7. Oleh sebab karena itulah pada bulan Juli atau sebelum 17 Agustus 1967 Mamak (Jermi)
membayar Rumah tersebut kepada Tulang Pangihutan. Saat itu hari Rabu pekan di
Sipupus Tulang menjual lembu, sorenya di pinjam nenek Op. Pangian uangnya lalu
diberikan ke mamak uangnya, kemudian dibayar mamaklah rumah itu ke tulang
Pangihutan.
8. Pada tahun 1968 kami pindah lagi ke Panti hingga saya naik ke kelas lima SR. Rumah
tersebut juga tetap kosong, itulah buktinya bahwa ru mah tersebut telah kami beli, kalau
tidak, pasti Tuo ( Bahuddin) sudah memintanya atau mempertanyakan nya ke Ayah atau
Mamak.
9. Awal tahun 1969, bercerailah mamak dengan Ayah, resmi diurusi HATOBANGON NI
HUTA. Kemudian berbagilah harta, sawah Rabionlah bagian Ayah, sedangkan Rumah
bagian Mamak. Disini kenapa pihak Tuo (Bahuddin) tidak mempertanyakan rumah
tersebut. malah baru sekarang tahun 2021 cucunya Haji Djolil yaitu bang Marasoleh
mengakui bahwa tanah tersebut sebagian milik mereka.
10. Apa mungkin Tulang (Pangihutan) membeli rumah hanya sebelah saja sementara rumah
tersebut rumah kopel, Kandang lembunya pun ada di belakang tempat kami tinggal,
artinya tulang Pangihutan juga membeli rumah dan tanahnya sampai kebelakang, oleh
karena itulah bisa diperjual belikannya.
11. Setelah tulang Op Sahala pindah digantikan oleh kak Jarro, menyewa dan kemudian
membeli tanah di belakang rumah kepada tulang Pangihutan selanjutnya dibangunnya
rumah tempat tinggal mereka sendiri sampai sekarang.
12. Begitulah sampai saat ini baik baik saja, Tuo (Bahuddin) tidak ada ribut, herannya kenapa
saat saya menjual tanah Mamak saya sendiri bang Mansoleh mengatakan bahwa tanah
tersebut sebagian miliknya.
13. Begitu pulaah saat Mamak kawin ke Balimbing, tidak begitu lama Ayah pun kawin lagi,
tinggallah mereka di Lombang dekat Mesjid ada Pondok kecil.
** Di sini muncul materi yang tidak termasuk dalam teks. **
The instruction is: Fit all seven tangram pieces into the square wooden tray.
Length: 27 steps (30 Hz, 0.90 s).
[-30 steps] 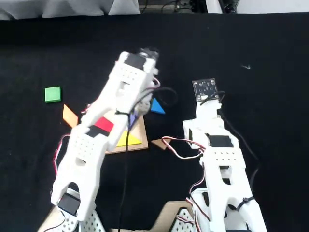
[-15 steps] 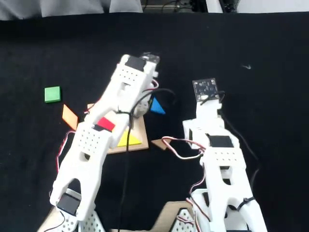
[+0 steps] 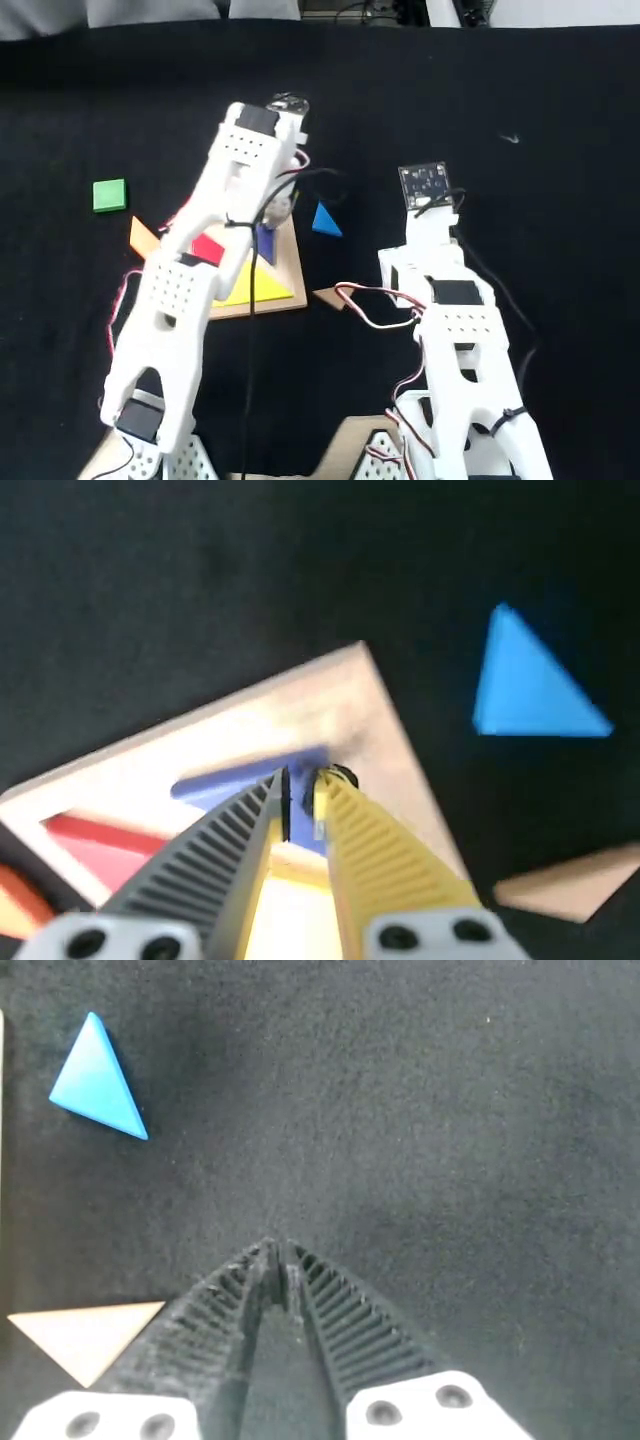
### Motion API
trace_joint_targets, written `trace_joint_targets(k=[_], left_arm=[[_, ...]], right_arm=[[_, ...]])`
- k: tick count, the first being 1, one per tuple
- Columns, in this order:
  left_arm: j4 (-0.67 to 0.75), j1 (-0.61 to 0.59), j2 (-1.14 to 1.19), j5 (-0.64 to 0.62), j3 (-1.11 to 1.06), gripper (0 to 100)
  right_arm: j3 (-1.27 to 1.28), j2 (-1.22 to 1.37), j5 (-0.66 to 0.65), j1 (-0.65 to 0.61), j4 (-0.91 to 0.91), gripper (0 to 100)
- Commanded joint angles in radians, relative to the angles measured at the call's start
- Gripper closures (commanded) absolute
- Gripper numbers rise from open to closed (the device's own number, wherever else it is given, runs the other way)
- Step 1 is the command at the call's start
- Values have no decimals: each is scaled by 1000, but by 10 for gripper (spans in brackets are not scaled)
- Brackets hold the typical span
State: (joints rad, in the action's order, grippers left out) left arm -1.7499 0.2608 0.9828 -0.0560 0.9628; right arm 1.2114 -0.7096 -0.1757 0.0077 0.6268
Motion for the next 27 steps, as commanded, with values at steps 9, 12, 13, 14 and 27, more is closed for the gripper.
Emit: trace_joint_targets(k=[9, 12, 13, 14, 27], left_arm=[[115, -88, -365, 86, -564, 931], [176, -77, -328, 78, -576, 931], [184, -70, -315, 78, -559, 931], [183, -65, -302, 77, -538, 931], [192, 4, -233, 31, -421, 931]], right_arm=[[-41, -36, -11, -18, -15, 987], [-39, -33, -11, -41, -15, 987], [-38, -33, -11, -44, -15, 987], [-36, -33, -11, -46, -15, 987], [-33, -36, -11, -48, -15, 987]])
14. Kemudian dibujuk mamaklah (Pengganti dari Sipirok) Tulang Pangihutan supaya boleh
tinggal dirumah (Jermi) itu, dan diizinkan oleh tulang karena kami ada empat orang
anaknya yang didapati dari Ayah masih kecil - kecil.
15. Akhirnya sayapun dipanggil ujing Rohana ke Medan dan sekolah serta menetap di Medan.
16. Tingallah Ayah di Sipupus menetap dirumah itu, kemudian setelah ayah meninggal
dilanjutkan oleh adik saya Ele (Zakaria Ansyor).

Catatan :
Bagi saya Bang Mansole sebagai cucu Haji Djolil, dalam hal ini tidak pantas meributinya, karena
ayahnya Tuo (Bahuddin) pun semasa hidupnya tidak ada bermasalah dengan kami. Adapun surat
yang ditunjukkannya kepada saya hanyalah photocopy, itu pun tidak jelas objek tanah miliknya,
dan yang menandatangani pun sangat diragukan, karena Kepala Desa pada saat itu Bang Solihun
masih tinggal di daerah pasar matanggor sewaktu ayah dan mamak bercerai jadi harta gono-gini
sudah pasti tidak diketahuinya. Begitupun sesuai permintaannya, sepertiga dari hasil penjualan
sudah saya penuhi dan lunasi sebesar “empat puluh dua juta rupiah”, sesuai suratku mereka
sanggup menanggung akibatnya di dunia hingga akhir kemudian.